Each summer Jamie grows culinary herbs in the garden such as parsley, chives, dill, oregano, sage, basil, Thai basil, and cilantro. This year he decided to try his hand at growing some of the herbs in containers (even though I tried to dissuade him) instead of growing them directly in the garden. Read on to learn what he did, and how it’s going. There’s also plenty of eye candy 😉
First off, he used containers called Earth Boxes that his beloved father passed down. They have a nifty built-in watering system described below.
- There’s a water trough located underneath the soil
- You fill the trough by pouring water into a tube
- Excess water is drained through a hole in the side of the trough
- The roots draw up moisture from the water trough as needed; you don’t have to worry about over or under watering
These containers can be used for more than growing herbs. In fact, my father-in-law bought them when he was in his 80’s and used them for several years to grow tomatoes, peppers and eggplants.

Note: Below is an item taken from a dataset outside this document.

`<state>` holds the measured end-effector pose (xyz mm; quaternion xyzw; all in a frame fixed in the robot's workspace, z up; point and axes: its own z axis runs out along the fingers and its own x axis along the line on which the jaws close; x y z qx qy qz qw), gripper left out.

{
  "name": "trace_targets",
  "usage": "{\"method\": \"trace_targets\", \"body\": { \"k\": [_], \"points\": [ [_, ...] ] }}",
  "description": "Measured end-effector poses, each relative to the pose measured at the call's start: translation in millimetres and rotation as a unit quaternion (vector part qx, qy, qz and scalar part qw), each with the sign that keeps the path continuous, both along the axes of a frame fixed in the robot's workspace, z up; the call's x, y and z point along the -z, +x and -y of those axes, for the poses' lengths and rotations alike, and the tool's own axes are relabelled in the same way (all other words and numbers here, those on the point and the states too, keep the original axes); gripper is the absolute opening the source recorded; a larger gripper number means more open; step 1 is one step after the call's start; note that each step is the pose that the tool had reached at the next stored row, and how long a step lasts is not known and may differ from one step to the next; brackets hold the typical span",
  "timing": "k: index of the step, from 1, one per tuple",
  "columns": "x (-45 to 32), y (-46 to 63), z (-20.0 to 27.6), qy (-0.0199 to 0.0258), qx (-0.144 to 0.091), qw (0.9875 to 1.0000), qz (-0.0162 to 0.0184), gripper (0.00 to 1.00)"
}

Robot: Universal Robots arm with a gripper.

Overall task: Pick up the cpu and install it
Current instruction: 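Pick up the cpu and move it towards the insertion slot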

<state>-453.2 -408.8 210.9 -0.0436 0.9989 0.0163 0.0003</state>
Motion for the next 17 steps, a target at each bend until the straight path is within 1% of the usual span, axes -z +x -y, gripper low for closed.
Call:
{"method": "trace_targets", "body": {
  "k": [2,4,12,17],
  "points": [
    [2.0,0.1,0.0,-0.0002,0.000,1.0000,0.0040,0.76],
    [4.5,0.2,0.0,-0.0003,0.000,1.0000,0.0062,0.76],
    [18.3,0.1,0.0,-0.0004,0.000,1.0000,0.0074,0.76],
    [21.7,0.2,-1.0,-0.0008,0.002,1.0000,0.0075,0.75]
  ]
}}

He sowed three or four plants per box.
Overseeding as a strategy
When Jamie and our daughter Laura planted the basil, they overseeded purposely so we’d have plenty of young basil to pick. We’ve been regularly thinning it out to make pesto and Easy Caprese Salad.
They also planted the cilantro seeds tightly for the same reason – but our cat threw a
wrench claw into the plan. He dug around in the fresh soil shortly after it was seeded. As you can see below, even with Kitcat’s antics, the cilantro filled in nicely and there’s plenty to enjoy. I put a bunch of it in our guacamole tonight.

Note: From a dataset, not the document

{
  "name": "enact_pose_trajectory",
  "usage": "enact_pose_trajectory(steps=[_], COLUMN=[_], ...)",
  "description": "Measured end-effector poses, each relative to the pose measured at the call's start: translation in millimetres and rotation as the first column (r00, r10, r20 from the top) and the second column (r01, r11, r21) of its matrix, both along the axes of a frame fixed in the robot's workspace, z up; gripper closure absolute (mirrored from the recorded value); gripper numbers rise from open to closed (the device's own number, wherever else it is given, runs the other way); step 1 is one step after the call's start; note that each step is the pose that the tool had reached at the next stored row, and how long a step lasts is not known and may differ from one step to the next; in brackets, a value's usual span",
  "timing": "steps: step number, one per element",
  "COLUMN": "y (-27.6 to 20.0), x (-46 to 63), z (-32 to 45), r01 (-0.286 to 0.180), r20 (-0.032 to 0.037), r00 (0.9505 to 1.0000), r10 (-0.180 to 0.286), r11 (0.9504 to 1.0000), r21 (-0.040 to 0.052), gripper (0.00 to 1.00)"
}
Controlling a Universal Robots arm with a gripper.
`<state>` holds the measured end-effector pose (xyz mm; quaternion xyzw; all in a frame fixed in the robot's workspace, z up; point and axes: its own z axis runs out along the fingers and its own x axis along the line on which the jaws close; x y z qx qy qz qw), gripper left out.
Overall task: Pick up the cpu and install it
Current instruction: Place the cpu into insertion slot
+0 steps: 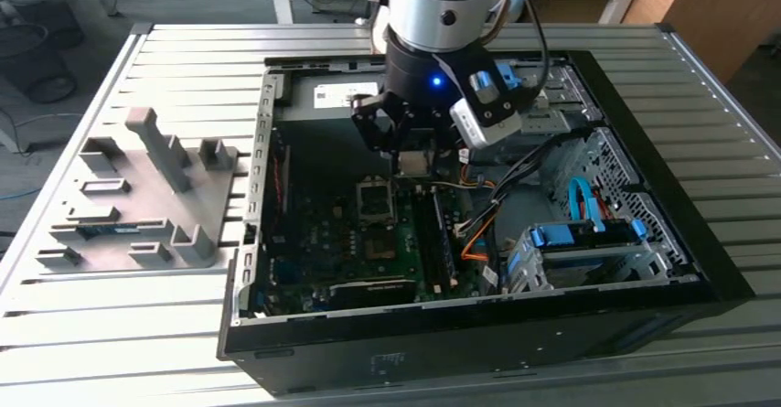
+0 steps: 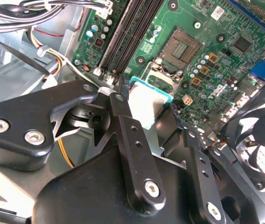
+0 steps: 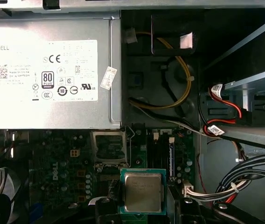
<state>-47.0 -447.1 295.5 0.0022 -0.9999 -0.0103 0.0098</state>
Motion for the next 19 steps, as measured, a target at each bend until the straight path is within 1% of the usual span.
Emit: enact_pose_trajectory(steps=[19], y=[-1.0], x=[-2.5], z=[-9.7], r01=[0.000], r20=[0.0000], r00=[1.0000], r10=[0.000], r11=[1.0000], r21=[0.0000], gripper=[0.53])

Dill was planted in the third box about a week ago. The seeds have sprouted; aren’t the seedlings cute? Hopefully there will be plenty of fresh dill to pick just in time to make cucumber and green bean pickles.
Container growing success
I must admit I was first skeptical about growing herbs in containers; I couldn’t imagine them doing as well as when planted in the garden. But honestly I’m impressed so far with how it’s going – they seem to be thriving. I’m also finding that having them located right off our deck, accessible from our kitchen, is very convenient!
What it takes for herbs to thrive
You probably already realize this, but as a reminder, in order for herbs to thrive they need:
- proper watering (neither too much nor too little)
- plenty of sunshine (whether in the garden or container, our herbs get full sun until 2 p.m.)
- good soil (Jamie used roughly 75% compost, 20% peat moss, 5% aged chicken manure)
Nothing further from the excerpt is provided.